If you want to restart your instance automatically set up an alarm in cloudwatch, as described by this web page. The major steps are:

  • Right click your instance in EC2 instances, choose “CloudWatch Monitoring”, then choose “add / edit alarms”.
  • Hit Create Alarm
  • Set up a notification to yourself.
  • Choose “take action” and “reboot this instance”.
  • Choose “whenever”, “status check failed (instance)”, “2 periods of 1 minute”
  • Name the alarm.
  • Ok out

Set up Disk Space Monitoring

Because EBS is a block devices Amazon doesn’t know what you’re using it for. You can use scripts that Amazon provides to upload this information to CloudWatch.

Steps:

  • Create a new IAM user, save their access keys
  • In the AWS web control panel go to IAM -> Policies -> Create policies -> Policy generator
  • Add the policies below

cloudwatch:PutMetricData
cloudwatch:GetMetricStatistics
cloudwatch:ListMetrics
ec2:DescribeTags

Follow steps on this page around downloading and running the scripts. I suggest putting them in /opt

cp awscreds.template awscreds.conf
vi awscreds.conf

Edit the file as per user details created above, with the access key and the secret key. Run this command to check it works – it should create a “Linux System” node in the CloudWatch dashboard – give it a few minutes to get through. Note that this monitors memory as well, not including caches, which is interesting but not really all that useful.

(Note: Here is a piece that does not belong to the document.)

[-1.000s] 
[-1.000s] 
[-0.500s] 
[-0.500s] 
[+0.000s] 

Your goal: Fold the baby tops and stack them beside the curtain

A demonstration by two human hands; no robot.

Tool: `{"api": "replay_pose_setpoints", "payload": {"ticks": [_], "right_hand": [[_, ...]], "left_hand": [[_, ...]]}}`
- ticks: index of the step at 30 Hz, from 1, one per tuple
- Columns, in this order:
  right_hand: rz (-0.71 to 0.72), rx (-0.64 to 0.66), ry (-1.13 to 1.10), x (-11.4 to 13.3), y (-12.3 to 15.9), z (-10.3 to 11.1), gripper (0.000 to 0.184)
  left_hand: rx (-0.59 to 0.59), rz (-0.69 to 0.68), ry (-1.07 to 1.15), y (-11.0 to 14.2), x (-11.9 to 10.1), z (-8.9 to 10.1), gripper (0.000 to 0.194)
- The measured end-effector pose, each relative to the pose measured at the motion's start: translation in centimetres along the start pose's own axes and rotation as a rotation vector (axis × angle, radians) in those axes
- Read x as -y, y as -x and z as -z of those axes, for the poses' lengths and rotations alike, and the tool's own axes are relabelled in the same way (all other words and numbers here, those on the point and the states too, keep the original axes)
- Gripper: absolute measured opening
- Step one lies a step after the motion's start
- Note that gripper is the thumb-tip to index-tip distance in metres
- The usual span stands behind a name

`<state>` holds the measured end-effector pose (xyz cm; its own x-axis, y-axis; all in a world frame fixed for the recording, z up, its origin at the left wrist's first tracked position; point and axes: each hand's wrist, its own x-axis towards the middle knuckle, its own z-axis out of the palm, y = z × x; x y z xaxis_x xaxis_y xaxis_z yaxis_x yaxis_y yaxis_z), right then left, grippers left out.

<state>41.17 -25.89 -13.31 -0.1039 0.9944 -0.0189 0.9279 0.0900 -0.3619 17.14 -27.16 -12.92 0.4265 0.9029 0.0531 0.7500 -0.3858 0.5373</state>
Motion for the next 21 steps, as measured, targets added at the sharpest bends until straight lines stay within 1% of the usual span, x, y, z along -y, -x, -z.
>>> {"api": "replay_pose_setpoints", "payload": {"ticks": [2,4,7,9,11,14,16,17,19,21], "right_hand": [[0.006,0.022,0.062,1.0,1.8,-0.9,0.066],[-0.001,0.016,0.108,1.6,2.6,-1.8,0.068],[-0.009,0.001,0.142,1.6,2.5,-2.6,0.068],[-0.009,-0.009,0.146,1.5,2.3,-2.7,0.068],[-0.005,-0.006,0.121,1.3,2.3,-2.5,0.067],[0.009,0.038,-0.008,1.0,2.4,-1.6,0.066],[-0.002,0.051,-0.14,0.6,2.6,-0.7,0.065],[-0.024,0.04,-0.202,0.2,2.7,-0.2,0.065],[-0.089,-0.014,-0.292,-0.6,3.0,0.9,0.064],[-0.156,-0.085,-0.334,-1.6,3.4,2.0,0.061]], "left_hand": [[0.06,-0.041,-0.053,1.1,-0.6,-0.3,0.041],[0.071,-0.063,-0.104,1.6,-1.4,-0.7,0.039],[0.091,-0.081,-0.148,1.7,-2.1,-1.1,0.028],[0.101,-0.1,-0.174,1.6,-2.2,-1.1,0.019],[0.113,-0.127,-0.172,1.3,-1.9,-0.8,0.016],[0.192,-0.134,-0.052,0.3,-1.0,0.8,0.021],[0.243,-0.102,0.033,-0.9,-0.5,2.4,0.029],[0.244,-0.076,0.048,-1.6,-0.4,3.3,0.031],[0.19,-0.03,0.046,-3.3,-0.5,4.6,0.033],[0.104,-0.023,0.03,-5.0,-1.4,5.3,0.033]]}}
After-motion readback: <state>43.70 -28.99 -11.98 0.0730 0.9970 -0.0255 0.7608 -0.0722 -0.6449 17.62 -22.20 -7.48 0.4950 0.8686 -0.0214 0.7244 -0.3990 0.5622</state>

/opt/aws/aws-scripts-mon/mon-put-instance-data.pl --mem-util --disk-space-util --disk-path=/

Now edit the crontab file to run the scripts every hour – you can make it more often if you like, but disk space doesn’t typically change that quickly.

crontab -e
 0 * * * * /opt/aws/aws-scripts-mon/mon-put-instance-data.pl --mem-util --disk-space-util --disk-path=/ --from-cron 2>&1

Next you want to set up alerts to notify you if disk space gets low. Simple view your custom metric in CloudWatch, in the little time/scope control at the bottom right click “Create Alarm”, then fill in your thresholds (eg 85% for 2 periods) and the notification details. I also change the period to 1 hour, because I’m not really in a hurry. This is shown in these two diagrams.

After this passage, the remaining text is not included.